### EXERCISE
Please give back, word for word, only the lines starting at the one containing "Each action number" and ending at the one containing "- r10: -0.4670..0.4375" within the material below.
■ ■ ■ ■
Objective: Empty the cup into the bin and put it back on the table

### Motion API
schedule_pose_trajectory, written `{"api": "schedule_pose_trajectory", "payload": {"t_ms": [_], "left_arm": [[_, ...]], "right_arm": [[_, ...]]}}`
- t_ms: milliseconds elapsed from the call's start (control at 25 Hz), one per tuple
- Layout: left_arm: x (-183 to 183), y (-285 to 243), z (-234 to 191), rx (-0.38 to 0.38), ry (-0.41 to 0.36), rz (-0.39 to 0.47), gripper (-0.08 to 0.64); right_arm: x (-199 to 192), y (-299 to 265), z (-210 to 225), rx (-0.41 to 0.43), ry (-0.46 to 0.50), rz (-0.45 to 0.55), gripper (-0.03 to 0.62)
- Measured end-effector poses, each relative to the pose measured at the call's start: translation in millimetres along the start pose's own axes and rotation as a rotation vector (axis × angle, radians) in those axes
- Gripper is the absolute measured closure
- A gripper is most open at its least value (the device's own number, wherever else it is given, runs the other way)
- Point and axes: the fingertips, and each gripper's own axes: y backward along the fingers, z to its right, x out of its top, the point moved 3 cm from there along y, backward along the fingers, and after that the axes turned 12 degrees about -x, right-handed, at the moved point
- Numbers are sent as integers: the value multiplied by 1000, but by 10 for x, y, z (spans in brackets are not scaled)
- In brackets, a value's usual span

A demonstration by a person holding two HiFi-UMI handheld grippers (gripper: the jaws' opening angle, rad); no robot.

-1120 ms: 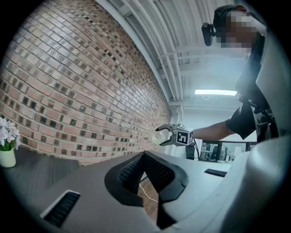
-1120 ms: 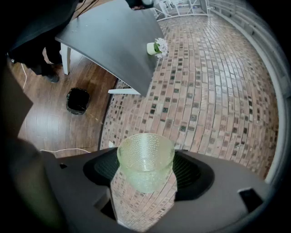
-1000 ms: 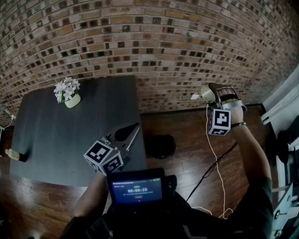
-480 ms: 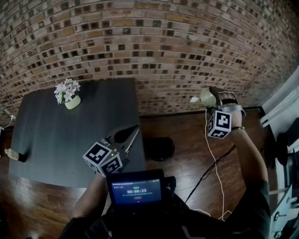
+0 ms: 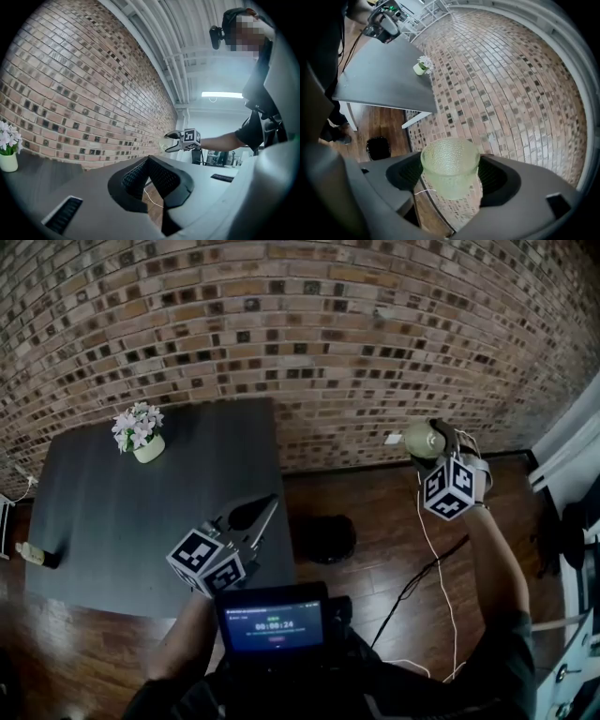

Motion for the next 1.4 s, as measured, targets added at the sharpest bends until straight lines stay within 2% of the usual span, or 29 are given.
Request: {"api": "schedule_pose_trajectory", "payload": {"t_ms": [80,280,560,1000,1400], "left_arm": [[-9,-8,11,-1,-1,-5,569],[-43,-31,45,2,3,-16,569],[-62,-2,64,16,11,-21,569],[-64,76,88,51,17,-16,569],[-45,206,115,107,13,3,569]], "right_arm": [[-37,-3,-36,10,-47,0,218],[-170,-41,-112,58,-262,-3,218],[-174,16,-129,108,-508,39,218],[-22,117,-258,181,-672,113,218],[532,286,-430,287,-737,264,218]]}}
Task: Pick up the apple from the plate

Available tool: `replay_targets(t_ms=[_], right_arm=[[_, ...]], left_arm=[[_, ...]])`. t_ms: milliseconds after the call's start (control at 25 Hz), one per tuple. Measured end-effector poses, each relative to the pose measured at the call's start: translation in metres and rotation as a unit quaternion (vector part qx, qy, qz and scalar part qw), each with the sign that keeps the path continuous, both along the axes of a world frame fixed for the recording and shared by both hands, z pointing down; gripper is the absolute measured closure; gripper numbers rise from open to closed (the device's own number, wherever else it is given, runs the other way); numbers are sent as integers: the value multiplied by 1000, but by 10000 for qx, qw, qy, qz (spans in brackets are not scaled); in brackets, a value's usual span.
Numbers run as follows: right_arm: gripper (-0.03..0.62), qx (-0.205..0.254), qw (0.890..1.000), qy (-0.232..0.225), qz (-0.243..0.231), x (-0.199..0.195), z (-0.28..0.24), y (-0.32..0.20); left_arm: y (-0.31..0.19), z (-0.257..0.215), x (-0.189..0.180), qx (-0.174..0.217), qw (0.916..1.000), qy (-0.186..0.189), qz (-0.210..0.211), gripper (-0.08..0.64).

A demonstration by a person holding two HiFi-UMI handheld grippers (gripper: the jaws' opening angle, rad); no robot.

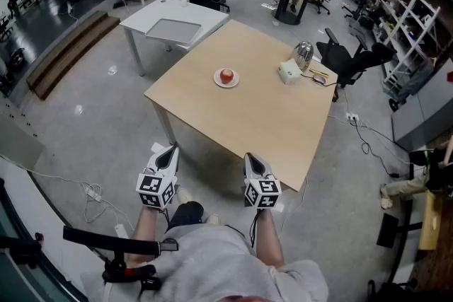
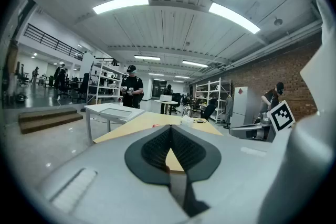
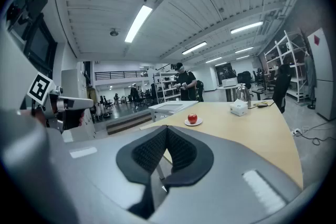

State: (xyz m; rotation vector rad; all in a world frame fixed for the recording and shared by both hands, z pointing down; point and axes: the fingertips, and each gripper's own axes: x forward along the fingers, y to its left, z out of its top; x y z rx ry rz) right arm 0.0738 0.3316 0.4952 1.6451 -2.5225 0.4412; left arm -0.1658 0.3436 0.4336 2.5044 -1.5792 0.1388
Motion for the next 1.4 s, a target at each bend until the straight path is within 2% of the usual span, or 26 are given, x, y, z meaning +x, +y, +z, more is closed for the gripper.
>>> replay_targets(t_ms=[320,720,1000,1400], right_arm=[[586,-24,9997,-232,-19,4,-1,2],[586,-130,9997,-212,-7,13,9,-8],[586,-174,9997,-158,61,14,18,-47],[586,-205,9997,17,108,-4,14,-131]], left_arm=[[1,2,6,-10,10000,10,21,540],[-15,15,14,-170,9998,51,41,540],[-58,26,18,-247,9996,61,147,540],[-149,27,6,-389,9987,49,322,540]])
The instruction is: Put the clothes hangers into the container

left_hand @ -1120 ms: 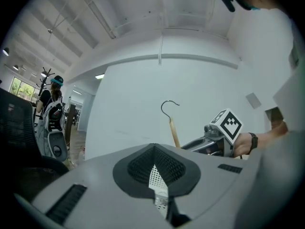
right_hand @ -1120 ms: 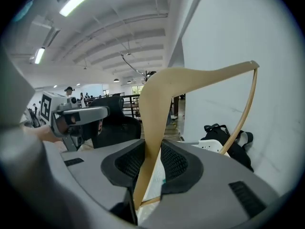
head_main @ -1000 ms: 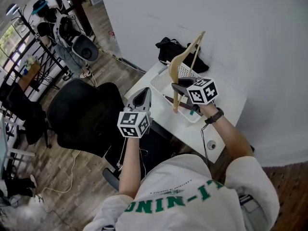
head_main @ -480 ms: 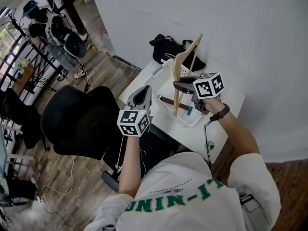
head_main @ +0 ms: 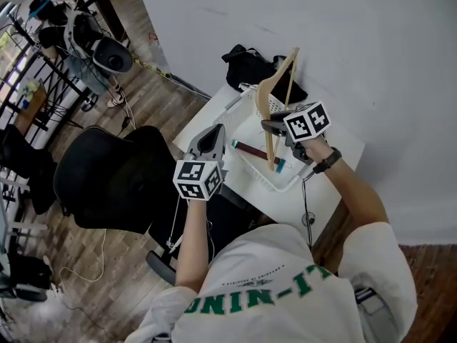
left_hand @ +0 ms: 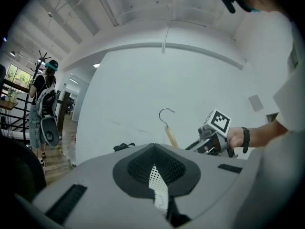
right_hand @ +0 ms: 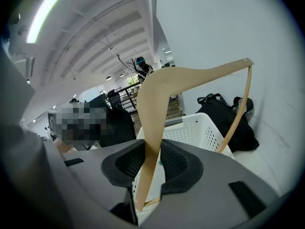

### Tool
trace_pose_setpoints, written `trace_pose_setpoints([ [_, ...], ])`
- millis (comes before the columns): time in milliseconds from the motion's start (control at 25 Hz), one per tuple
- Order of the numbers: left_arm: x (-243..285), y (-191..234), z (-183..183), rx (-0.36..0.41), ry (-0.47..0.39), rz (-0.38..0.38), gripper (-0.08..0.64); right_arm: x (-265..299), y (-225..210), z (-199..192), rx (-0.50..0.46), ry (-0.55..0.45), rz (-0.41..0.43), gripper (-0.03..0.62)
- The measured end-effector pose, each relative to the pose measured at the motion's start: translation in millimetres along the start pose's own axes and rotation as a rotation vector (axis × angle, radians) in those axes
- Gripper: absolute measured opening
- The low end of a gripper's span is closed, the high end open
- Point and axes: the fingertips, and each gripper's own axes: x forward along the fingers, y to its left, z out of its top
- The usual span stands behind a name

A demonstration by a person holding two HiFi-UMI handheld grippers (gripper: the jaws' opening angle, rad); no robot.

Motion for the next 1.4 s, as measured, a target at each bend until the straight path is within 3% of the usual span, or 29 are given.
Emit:
trace_pose_setpoints([
  [240, 4, 8, -7, -0.016, 0.019, 0.025, 0.003, 43, -29, -41, -0.011, 0.138, -0.045, 0.114],
  [600, -3, 28, -24, -0.047, 0.047, 0.077, 0.003, 104, -52, -106, -0.174, 0.39, -0.13, 0.106],
  [800, -14, 33, -32, -0.06, 0.056, 0.104, 0.003, 129, -63, -131, -0.178, 0.47, -0.151, 0.106],
  [840, -17, 34, -33, -0.061, 0.058, 0.111, 0.003, 132, -64, -134, -0.165, 0.478, -0.149, 0.115],
  [880, -20, 35, -35, -0.061, 0.061, 0.117, 0.003, 134, -64, -136, -0.146, 0.48, -0.146, 0.168],
  [960, -26, 38, -37, -0.058, 0.062, 0.126, 0.003, 137, -62, -136, -0.115, 0.468, -0.141, 0.335],
  [1000, -29, 39, -37, -0.057, 0.061, 0.131, 0.003, 137, -61, -134, -0.112, 0.459, -0.142, 0.371],
  [1400, -70, 41, -35, -0.062, 0.037, 0.186, 0.003, 101, -31, -98, -0.156, 0.306, -0.15, 0.368],
])
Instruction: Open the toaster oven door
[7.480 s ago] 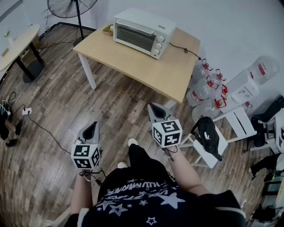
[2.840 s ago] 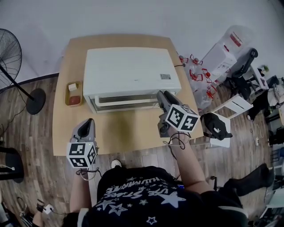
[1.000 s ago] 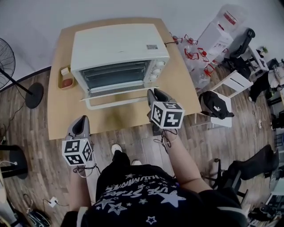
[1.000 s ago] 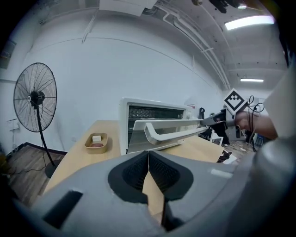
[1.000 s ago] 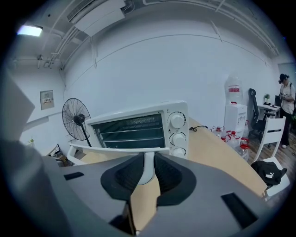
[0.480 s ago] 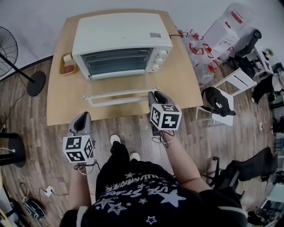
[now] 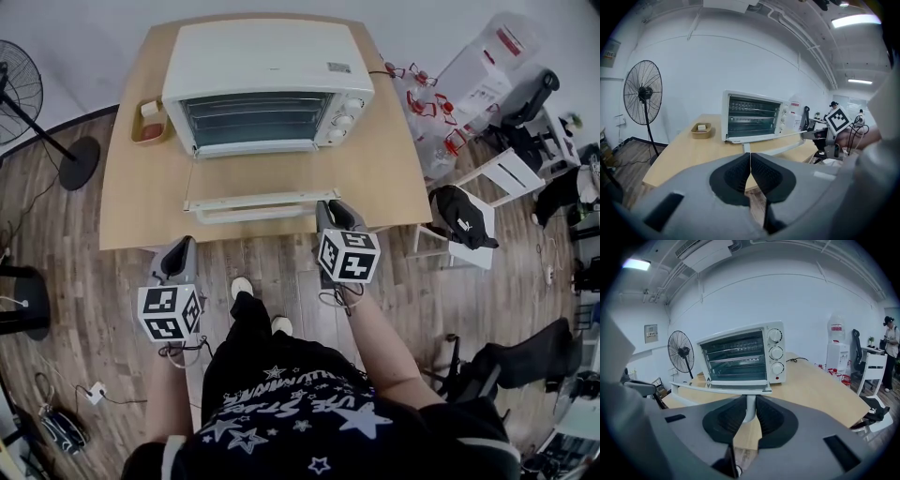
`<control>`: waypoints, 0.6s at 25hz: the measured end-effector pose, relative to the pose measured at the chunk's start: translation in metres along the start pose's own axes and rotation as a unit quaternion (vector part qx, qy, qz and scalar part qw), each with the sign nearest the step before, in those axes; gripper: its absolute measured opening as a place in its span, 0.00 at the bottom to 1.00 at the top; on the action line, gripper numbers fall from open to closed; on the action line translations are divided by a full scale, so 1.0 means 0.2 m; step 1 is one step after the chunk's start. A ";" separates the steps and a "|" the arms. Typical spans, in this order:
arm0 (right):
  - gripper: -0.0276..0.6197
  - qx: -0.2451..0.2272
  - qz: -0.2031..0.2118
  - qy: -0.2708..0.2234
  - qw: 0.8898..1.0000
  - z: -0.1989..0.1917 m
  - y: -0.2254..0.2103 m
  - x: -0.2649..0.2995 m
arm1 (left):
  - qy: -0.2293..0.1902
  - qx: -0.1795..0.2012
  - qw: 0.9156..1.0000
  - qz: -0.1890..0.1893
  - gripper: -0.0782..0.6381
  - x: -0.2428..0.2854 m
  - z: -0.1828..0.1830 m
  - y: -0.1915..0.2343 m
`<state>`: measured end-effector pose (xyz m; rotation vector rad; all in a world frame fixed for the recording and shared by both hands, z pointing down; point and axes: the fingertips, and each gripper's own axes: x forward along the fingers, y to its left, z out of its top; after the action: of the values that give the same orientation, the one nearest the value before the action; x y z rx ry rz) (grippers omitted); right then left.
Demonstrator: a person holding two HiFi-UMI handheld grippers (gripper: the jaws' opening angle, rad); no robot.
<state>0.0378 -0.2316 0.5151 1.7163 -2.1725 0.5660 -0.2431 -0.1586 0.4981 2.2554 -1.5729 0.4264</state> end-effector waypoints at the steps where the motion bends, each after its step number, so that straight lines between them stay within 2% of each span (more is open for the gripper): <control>1: 0.15 -0.001 0.001 -0.002 1.000 -0.01 0.00 0.00 | 0.001 -0.001 1.000 0.000 0.14 0.00 -0.01 0.00; 10: 0.15 -0.012 -0.001 0.020 1.000 -0.22 -0.01 0.02 | 0.012 -0.008 1.000 -0.005 0.14 0.00 -0.08 -0.03; 15: 0.15 -0.027 -0.002 0.015 1.000 -0.28 -0.01 0.04 | 0.019 -0.011 1.000 -0.006 0.14 0.01 -0.11 -0.03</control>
<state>0.0383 -0.2122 0.5674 1.6736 -2.1441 0.5246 -0.2384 -0.1475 0.5184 2.2256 -1.5370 0.4443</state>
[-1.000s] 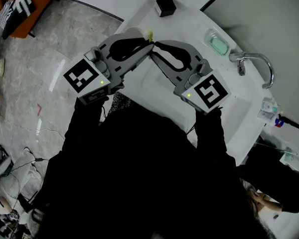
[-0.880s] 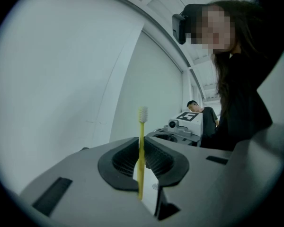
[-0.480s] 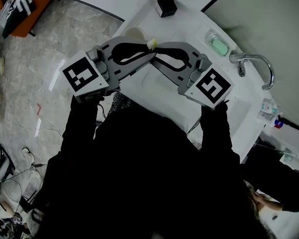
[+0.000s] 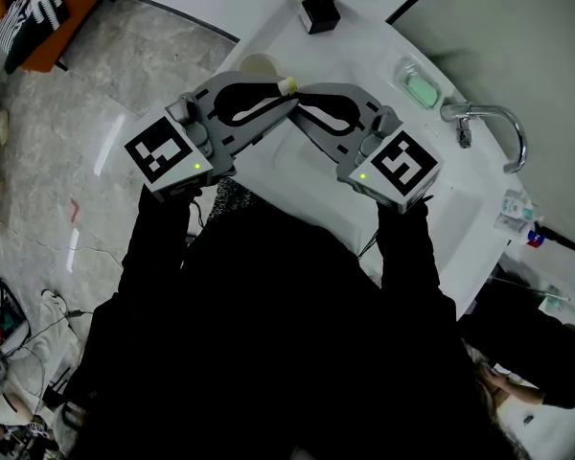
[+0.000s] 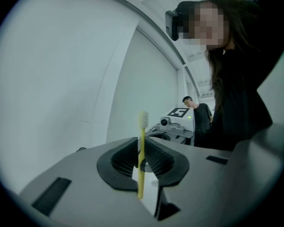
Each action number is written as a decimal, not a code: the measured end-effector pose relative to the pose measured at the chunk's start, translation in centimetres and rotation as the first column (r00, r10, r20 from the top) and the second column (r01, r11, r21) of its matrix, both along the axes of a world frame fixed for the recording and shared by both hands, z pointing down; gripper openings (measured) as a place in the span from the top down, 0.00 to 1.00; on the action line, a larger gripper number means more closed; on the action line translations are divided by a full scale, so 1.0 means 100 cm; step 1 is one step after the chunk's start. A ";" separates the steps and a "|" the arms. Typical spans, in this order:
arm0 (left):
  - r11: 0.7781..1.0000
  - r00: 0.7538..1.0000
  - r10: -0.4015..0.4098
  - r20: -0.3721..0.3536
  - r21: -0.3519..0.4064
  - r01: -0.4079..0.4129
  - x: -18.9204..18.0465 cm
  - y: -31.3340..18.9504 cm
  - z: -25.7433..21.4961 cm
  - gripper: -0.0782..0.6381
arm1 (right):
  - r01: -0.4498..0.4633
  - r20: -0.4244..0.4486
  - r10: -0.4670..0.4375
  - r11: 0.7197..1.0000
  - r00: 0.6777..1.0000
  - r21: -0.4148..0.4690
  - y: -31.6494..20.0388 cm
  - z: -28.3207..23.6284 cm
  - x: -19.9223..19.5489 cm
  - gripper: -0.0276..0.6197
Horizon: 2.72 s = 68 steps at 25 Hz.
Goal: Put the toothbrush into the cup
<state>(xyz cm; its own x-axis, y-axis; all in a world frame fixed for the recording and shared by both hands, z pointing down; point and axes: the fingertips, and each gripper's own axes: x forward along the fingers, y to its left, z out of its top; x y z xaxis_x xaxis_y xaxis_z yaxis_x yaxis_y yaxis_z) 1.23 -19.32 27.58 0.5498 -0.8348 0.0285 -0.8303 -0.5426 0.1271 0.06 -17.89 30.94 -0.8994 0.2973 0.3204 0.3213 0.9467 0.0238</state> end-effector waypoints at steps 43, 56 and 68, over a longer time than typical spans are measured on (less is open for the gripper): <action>0.989 0.973 -0.127 0.191 -0.046 0.138 -0.001 -0.011 0.037 0.83 | -0.152 0.137 0.175 0.974 0.975 -0.166 -0.018 -0.046 -0.004 0.88; 0.999 0.993 0.005 0.117 -0.053 0.001 0.010 -0.003 0.035 0.83 | 0.048 0.162 -0.035 0.996 0.986 -0.078 -0.003 -0.061 0.007 0.88; 0.998 0.994 0.020 0.104 -0.057 -0.014 0.010 -0.002 0.036 0.83 | 0.042 0.170 -0.026 0.995 0.985 -0.090 -0.008 -0.059 0.010 0.88</action>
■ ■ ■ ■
### SOLUTION
Each action number is written as a decimal, not a code: the measured end-effector pose relative to the pose measured at the chunk's start, translation in centimetres and rotation as the first column (r00, r10, r20 from the top) and the second column (r01, r11, r21) of its matrix, both along the axes of a world frame fixed for the recording and shared by both hands, z pointing down; gripper openings (measured) as a place in the span from the top down, 0.00 to 1.00; on the action line, a larger gripper number means more closed; on the action line translations are divided by a full scale, so 1.0 means 100 cm; step 1 is one step after the chunk's start. A ";" separates the steps and a "|" the arms. Typical spans, in this order:
arm0 (left):
  - r11: 0.7781..1.0000
  - r00: 0.7538..1.0000
  - r10: -0.4015..0.4098
  - r20: -0.3721..0.3536
  - r21: -0.3519..0.4064
  - r01: -0.4079..0.4129
  - x: -18.9204..18.0465 cm
  - y: -31.3340..18.9504 cm
  - z: -25.7433..21.4961 cm
  - gripper: -0.0782..0.6381
arm1 (right):
  - r01: -0.4498..0.4633
  - r20: -0.4244..0.4486
  - r10: -0.4670..0.4375

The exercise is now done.